In prediction markets, micro-arbitrage is common in active markets on platforms like Polymarket, Kalshi, Myriad, and Manifold. Small probability mismatches may appear after minor news updates, orderbook shifts, or AMM price adjustments. In prediction markets data, micro-arbitrage shows up as short-lived deviations followed by rapid convergence once traders step in.
While each opportunity is small, repeated execution can add up over time. Micro-arbitrage rewards speed, discipline, and careful risk control rather than bold directional bets.
Micro-arbitrage helps smooth prices and reduce noise. It improves prediction markets data by correcting small inefficiencies before they grow larger.
They exist because markets are never perfectly synchronized. Minor delays, liquidity shifts, or emotional trades create tiny pricing gaps. These gaps are visible in prediction markets data for short windows before the market self-corrects.
By acting on small inconsistencies, micro-arbitrageurs tighten spreads and improve calibration. Their activity reduces friction and keeps probabilities aligned with available information. This leads to cleaner, more stable prediction markets data.
Analysts can identify which markets are most active, how quickly prices adjust, and where latency or structural frictions exist. Frequent micro-arbitrage activity often signals healthy liquidity and rapid information processing within prediction markets data.
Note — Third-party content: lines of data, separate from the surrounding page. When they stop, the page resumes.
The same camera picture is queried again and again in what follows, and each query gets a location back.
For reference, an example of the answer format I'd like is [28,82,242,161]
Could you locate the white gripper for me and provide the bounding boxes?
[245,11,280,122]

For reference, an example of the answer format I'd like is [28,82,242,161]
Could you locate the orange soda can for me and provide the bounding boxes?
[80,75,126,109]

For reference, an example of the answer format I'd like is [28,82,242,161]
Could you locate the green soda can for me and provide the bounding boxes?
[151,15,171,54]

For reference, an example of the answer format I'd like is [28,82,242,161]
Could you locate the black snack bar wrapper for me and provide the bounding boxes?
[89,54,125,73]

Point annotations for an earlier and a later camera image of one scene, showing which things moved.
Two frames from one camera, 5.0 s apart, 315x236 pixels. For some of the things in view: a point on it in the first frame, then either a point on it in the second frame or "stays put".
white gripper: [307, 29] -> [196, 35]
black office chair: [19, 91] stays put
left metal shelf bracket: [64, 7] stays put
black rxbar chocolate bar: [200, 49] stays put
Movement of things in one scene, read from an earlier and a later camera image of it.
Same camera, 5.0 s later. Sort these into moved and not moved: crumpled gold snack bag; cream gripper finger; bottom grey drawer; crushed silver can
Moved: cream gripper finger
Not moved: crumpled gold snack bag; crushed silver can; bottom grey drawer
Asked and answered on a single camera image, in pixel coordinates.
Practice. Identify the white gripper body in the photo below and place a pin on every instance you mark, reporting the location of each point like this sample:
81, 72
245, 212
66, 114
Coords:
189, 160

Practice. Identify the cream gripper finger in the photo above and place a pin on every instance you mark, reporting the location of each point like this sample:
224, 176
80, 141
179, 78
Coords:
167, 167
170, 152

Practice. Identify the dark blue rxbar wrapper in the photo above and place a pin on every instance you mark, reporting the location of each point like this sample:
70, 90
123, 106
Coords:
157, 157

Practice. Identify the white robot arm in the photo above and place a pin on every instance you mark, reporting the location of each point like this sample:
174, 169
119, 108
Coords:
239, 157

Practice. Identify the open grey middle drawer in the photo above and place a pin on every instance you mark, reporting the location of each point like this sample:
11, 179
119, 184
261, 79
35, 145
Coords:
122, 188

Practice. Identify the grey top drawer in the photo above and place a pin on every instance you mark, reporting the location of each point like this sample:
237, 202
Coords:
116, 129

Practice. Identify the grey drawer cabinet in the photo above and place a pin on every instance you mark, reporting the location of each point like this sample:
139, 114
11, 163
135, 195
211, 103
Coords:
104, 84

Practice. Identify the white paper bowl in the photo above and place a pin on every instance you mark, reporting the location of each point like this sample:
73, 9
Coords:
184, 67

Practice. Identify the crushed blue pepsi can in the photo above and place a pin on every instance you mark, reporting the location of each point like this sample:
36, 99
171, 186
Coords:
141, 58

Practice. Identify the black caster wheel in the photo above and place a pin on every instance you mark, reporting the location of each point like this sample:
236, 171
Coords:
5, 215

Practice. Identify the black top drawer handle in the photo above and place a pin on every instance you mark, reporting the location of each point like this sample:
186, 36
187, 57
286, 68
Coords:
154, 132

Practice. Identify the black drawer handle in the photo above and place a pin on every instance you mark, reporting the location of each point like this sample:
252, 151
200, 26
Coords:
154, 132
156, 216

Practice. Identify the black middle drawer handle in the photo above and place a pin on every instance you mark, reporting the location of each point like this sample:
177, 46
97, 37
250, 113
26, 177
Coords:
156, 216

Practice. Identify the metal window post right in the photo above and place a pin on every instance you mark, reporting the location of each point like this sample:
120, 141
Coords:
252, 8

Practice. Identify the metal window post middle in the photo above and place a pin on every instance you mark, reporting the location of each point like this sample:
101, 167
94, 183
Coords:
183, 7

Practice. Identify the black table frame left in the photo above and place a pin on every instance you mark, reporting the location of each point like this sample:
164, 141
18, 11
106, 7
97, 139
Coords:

In a highly active Polymarket market, a small probability gap appears after a minor news update. A trader buys and sells within minutes as the price corrects, capturing a narrow spread before the market stabilizes again.
Micro-arbitrage analysis requires high-frequency, time-stamped data. FinFeed's Prediction Markets API provides structured prediction markets data— probability updates, historical curves, and OHLCV —that developers can use to detect small inefficiencies and study rapid price convergence.